A low noise made him turn a little, and his attention was drawn to the left, where a familiar figure was attempting to bury his face in his arms to escape the sudden brightness of the light.
"I was under the assumption that you would not arrive before eight tonight," Treize said mildly.
Raising his head, Zechs blinked at him blearily. "I didn't. I landed at half past."
Treize glanced at the faux-antique clock on the wall opposite the desk, then at the half-awake man on the settee. He'd need to have some cushions brought up, he thought as he spotted Zechs' cloak, bunched up to serve as a pillow. "Milliard, much as I hate to confuse you, but it is not even six yet."
Another blink. "Half past eight," Zechs repeated, with a vague gesture towards the low table before him where his mask, his gloves and his wristwatch lay. "I made sure to arrive a bit later so I won't have to watch Lady Une during dinner. She has been glaring more than usual lately."
Suppressing a sigh at the reminder of the difficulties between those two, Treize leaned against the edge of the ornate desk. "I fear that's due to me informing her that you are to be trusted in all regards after that incident in Mexico.
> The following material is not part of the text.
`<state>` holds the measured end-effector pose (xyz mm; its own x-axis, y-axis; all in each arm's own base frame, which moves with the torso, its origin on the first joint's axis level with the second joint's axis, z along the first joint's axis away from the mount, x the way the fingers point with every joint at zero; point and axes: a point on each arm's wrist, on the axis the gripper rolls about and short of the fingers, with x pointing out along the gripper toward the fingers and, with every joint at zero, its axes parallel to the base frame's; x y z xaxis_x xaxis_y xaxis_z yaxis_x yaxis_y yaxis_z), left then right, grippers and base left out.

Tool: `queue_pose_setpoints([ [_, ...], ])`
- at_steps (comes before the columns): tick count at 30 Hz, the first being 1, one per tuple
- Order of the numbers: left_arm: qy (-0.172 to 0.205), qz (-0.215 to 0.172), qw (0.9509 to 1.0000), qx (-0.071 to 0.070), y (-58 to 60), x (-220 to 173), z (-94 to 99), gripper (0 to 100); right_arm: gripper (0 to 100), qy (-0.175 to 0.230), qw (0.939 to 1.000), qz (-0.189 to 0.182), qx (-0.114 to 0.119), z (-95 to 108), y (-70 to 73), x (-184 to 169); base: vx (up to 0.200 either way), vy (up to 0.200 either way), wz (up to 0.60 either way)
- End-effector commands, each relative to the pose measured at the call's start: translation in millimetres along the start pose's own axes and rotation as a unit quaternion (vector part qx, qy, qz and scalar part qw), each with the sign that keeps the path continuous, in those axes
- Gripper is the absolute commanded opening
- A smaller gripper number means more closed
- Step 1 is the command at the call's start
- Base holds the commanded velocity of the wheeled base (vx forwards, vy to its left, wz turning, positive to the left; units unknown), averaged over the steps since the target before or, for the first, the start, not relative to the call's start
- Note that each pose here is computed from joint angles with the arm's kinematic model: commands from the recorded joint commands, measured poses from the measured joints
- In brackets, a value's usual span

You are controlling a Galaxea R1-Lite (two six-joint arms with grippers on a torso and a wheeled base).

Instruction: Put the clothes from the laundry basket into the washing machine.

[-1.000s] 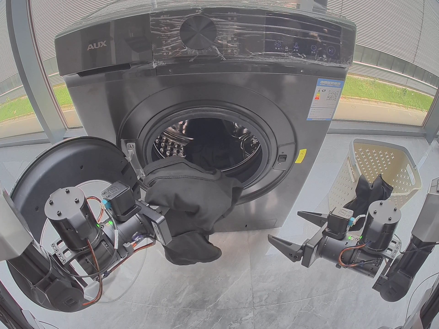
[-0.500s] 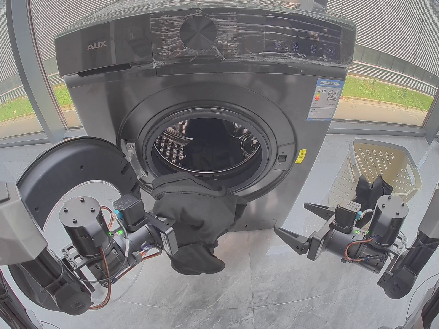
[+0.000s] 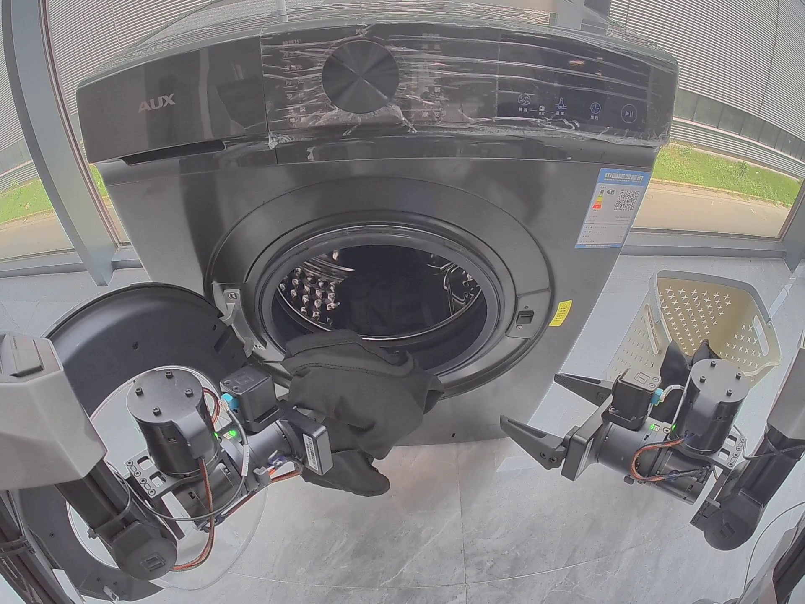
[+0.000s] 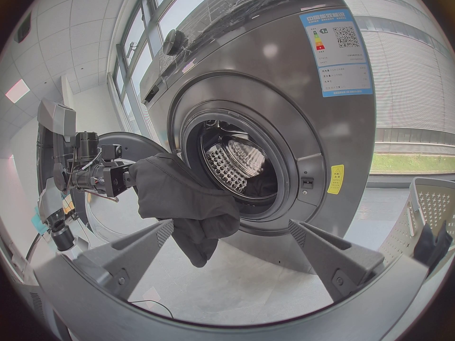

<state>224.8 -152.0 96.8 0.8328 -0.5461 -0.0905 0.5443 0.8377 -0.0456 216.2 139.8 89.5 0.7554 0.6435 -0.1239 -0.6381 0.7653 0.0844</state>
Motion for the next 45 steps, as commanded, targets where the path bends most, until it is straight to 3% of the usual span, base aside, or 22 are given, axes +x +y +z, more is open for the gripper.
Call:
queue_pose_setpoints([
  [1, 0.001, 0.000, 1.0000, 0.000, -0.2, 0.7, -0.9, 0, 100, 0.000, 1.0000, 0.001, 0.000, -0.3, 0.7, 0.3, 0.200, 0.000, 0.00],
  [8, 0.001, 0.000, 1.0000, 0.000, -0.6, 1.4, -0.8, 0, 100, 0.002, 1.0000, 0.002, 0.000, -0.8, 1.1, 0.1, 0.200, 0.000, 0.00],
  [23, 0.001, -0.029, 0.9996, 0.001, -18.0, 14.1, -5.1, 0, 100, -0.006, 0.9998, 0.019, -0.004, 2.7, 10.8, -0.5, 0.000, 0.000, 0.00],
  [31, -0.012, -0.003, 0.9999, -0.001, -5.8, 74.3, -23.3, 0, 100, -0.002, 0.9997, 0.022, -0.004, 1.3, 12.8, -1.4, 0.000, 0.000, 0.00],
  [37, -0.064, 0.009, 0.9978, -0.012, 2.1, 116.6, -18.0, 0, 100, 0.001, 0.9997, 0.026, -0.004, 0.3, 14.7, -2.0, 0.000, 0.000, 0.00],
  [45, -0.060, 0.022, 0.9979, -0.012, 15.3, 142.7, -38.1, 0, 100, 0.002, 0.9994, 0.035, -0.005, -0.1, 19.4, -1.7, 0.000, 0.000, 0.00],
])
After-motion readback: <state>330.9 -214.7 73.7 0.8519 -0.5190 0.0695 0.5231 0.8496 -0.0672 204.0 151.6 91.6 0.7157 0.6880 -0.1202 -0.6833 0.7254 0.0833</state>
My dear Lady did not take that as well as I'd hoped she would."
She'd actually done a rather impressive display of cold fury at this reminder that in the chain of command she and Zechs were on an equal level. Not that Zechs wouldn't have reacted in his own way to that kind of news; he'd just have looked more stoic thanks to the mask.
Ah well. They'd eventually realize that there was no point in this animosity, and until then Treize intended to sit back and enjoy the occasionally rather entertaining explosions. Besides, in their efforts to outdo each other, they were pushing themselves most effectively. Arguing the justification of the Specials' elite status was so much more easier when Treize could point at those two as examples of keenness and determination.
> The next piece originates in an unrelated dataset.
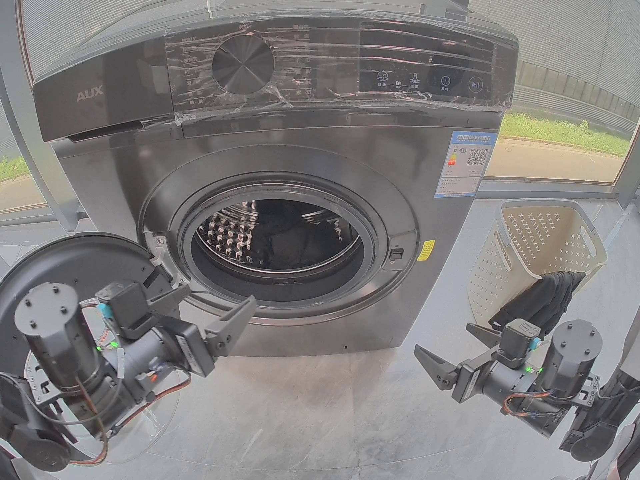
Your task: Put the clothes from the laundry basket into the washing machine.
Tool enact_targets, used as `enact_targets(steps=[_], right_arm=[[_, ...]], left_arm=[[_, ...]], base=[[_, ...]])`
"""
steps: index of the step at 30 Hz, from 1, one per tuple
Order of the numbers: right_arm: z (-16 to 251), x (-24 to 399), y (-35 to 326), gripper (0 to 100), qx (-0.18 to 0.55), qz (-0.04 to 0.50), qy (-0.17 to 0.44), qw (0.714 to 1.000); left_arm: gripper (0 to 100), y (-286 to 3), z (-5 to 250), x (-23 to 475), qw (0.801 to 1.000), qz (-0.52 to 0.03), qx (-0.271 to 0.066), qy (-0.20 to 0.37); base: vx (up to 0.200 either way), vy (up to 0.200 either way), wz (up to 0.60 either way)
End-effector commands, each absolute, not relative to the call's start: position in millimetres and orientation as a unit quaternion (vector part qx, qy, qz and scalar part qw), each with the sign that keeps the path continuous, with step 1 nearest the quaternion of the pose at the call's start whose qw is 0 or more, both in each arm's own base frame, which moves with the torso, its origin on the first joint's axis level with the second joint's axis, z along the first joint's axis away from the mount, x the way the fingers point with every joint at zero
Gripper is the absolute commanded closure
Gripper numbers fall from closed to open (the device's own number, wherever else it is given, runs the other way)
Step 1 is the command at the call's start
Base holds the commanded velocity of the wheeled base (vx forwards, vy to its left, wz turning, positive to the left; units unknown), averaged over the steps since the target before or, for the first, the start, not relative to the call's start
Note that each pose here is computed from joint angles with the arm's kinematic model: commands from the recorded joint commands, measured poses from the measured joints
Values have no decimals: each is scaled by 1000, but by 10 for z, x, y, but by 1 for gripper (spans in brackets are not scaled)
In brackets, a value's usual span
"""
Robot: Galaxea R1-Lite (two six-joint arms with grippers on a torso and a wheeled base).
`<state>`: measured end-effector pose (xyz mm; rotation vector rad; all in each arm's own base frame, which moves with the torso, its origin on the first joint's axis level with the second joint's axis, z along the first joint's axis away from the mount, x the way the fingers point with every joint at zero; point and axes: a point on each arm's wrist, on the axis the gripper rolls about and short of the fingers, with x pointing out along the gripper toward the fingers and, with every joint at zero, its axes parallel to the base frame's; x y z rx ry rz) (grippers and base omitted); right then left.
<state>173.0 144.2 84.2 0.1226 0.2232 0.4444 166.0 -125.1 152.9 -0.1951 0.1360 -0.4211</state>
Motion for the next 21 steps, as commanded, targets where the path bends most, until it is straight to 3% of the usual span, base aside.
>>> enact_targets(steps=[1,5,11,16,21], right_arm=[[993,1611,1221,0,71,202,86,973],[1126,1562,1078,0,64,187,51,979],[1229,1461,987,0,73,185,28,980],[1259,1445,949,0,73,178,23,981],[1257,1455,889,0,60,163,26,985]], left_arm=[[0,-944,1764,1277,969,-214,-120,8],[0,-836,1790,1150,973,-208,-99,3],[0,-691,1841,1012,976,-196,-96,-7],[0,-521,1814,815,978,-188,-92,0],[0,-390,1750,674,981,-174,-85,10]], base=[[0,0,0],[0,0,0],[0,0,0],[-200,0,0],[0,0,0]])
"I assume I should not ask whether you would like to accompany me to dinner." Had Treize really wondered about the answer to that question, the sudden glower on Zechs' face would have been answer enough. "Probably not, then. I'll have something sent up for you."
His face smoothing again, Zechs just shrugged. "It's too late for dinner. I'll just wait until tomorrow."
Again Treize looked at the clock. "Where have you been for the last week?" he asked. "Karachi?"
"Shanghai." Zechs sat up, apparently having decided that his nap was, for now, over. "Putting the fear of the Specials into some new recruits there. Their commander thought they'd benefit from it."
Treize mentally sifted through the names of Alliance commanders in the region. "Bunt?" he asked after a second.
Zechs ran a hand through his hair, adding a modicum of order to the tangled white strands. "The one and only," he said with more calmness than Treize would have thought possible after a week with that particular officer. Pitting Zechs against Une was beginning to pay off, in increased power of endurance at least.
"Then you're excused from all duties for tonight. I'll just entertain them on their own, and point out that you're still in transit."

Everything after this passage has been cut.